▶ **ABOUT THIS TASK**:
Scan the records below, and wherever a line has the word "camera", pull it out.

▶ **RECORDS FOR THIS EXERCISE**:
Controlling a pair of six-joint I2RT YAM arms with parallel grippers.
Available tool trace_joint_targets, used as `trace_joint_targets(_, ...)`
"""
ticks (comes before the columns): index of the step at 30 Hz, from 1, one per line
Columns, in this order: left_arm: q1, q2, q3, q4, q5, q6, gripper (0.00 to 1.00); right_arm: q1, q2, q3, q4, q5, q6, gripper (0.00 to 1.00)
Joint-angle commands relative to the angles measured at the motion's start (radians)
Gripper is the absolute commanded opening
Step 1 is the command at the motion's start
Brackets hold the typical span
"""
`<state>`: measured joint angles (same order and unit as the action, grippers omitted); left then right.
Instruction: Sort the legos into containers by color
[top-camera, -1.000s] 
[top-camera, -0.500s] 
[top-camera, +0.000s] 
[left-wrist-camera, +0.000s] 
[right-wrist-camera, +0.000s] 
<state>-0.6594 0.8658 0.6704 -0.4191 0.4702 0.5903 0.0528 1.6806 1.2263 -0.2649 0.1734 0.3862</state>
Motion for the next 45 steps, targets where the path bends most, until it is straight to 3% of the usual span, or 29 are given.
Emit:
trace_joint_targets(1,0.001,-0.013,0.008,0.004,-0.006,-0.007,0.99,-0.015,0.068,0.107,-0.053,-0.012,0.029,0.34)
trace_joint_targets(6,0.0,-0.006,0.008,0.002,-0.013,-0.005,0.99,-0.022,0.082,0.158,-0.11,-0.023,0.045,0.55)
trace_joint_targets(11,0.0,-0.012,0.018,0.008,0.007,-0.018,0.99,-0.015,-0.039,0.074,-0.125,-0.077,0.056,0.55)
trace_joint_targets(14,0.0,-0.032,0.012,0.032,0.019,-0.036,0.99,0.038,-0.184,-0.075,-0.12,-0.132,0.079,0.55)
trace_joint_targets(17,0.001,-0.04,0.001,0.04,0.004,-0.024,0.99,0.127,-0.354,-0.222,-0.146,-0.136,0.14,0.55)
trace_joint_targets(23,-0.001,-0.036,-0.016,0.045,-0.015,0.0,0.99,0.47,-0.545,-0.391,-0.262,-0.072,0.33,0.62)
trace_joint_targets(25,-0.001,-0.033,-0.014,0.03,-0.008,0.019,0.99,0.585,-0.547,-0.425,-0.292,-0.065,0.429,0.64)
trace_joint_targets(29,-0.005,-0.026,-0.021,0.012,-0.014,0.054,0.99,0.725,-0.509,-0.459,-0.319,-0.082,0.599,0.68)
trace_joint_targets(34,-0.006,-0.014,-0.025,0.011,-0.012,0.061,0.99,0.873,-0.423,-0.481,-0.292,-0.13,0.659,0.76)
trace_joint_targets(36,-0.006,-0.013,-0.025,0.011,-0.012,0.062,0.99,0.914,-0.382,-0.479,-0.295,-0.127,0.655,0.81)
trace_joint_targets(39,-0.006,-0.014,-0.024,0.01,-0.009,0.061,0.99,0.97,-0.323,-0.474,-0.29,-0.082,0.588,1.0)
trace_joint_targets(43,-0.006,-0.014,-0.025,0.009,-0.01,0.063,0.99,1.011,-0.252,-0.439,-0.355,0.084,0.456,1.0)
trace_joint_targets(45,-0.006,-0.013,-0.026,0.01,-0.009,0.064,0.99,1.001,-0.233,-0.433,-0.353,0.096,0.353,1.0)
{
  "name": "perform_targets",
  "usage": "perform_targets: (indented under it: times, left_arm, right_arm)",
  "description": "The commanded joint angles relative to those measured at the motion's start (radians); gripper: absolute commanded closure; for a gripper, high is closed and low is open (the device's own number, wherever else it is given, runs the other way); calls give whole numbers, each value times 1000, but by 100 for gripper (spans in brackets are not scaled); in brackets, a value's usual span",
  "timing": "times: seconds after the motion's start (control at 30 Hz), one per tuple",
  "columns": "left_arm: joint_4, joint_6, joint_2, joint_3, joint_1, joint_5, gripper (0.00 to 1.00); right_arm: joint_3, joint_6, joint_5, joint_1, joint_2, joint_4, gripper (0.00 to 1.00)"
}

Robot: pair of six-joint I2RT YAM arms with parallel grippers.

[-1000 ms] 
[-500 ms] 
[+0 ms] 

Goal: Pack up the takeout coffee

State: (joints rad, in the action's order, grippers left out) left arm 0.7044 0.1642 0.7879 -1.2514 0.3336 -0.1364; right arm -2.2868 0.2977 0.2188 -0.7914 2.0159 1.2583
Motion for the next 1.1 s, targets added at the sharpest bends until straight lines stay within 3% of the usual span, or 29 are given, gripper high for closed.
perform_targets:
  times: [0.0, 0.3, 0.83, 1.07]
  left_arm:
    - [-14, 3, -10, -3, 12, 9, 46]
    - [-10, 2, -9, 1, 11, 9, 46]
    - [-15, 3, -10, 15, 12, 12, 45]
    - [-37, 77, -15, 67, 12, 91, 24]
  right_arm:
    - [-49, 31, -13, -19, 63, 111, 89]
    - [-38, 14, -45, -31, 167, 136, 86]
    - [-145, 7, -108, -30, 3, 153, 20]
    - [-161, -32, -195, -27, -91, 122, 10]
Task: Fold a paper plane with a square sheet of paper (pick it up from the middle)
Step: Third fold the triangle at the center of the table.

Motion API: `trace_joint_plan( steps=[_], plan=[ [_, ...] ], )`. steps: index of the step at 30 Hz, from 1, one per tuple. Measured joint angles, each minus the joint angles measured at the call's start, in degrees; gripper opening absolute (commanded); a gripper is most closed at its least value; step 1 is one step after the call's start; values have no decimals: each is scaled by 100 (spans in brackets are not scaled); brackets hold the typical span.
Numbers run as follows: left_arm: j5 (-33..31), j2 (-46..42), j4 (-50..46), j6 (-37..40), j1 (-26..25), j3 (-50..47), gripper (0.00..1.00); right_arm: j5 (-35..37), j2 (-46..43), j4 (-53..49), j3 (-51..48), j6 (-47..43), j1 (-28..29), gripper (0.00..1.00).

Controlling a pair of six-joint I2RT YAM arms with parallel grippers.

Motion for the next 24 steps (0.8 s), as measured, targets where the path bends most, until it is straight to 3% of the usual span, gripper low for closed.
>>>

▶ **RESULT BELOW**:
[top-camera, -1.000s] 
[top-camera, -0.500s] 
[top-camera, +0.000s] 
[left-wrist-camera, +0.000s] 
[right-wrist-camera, +0.000s] 

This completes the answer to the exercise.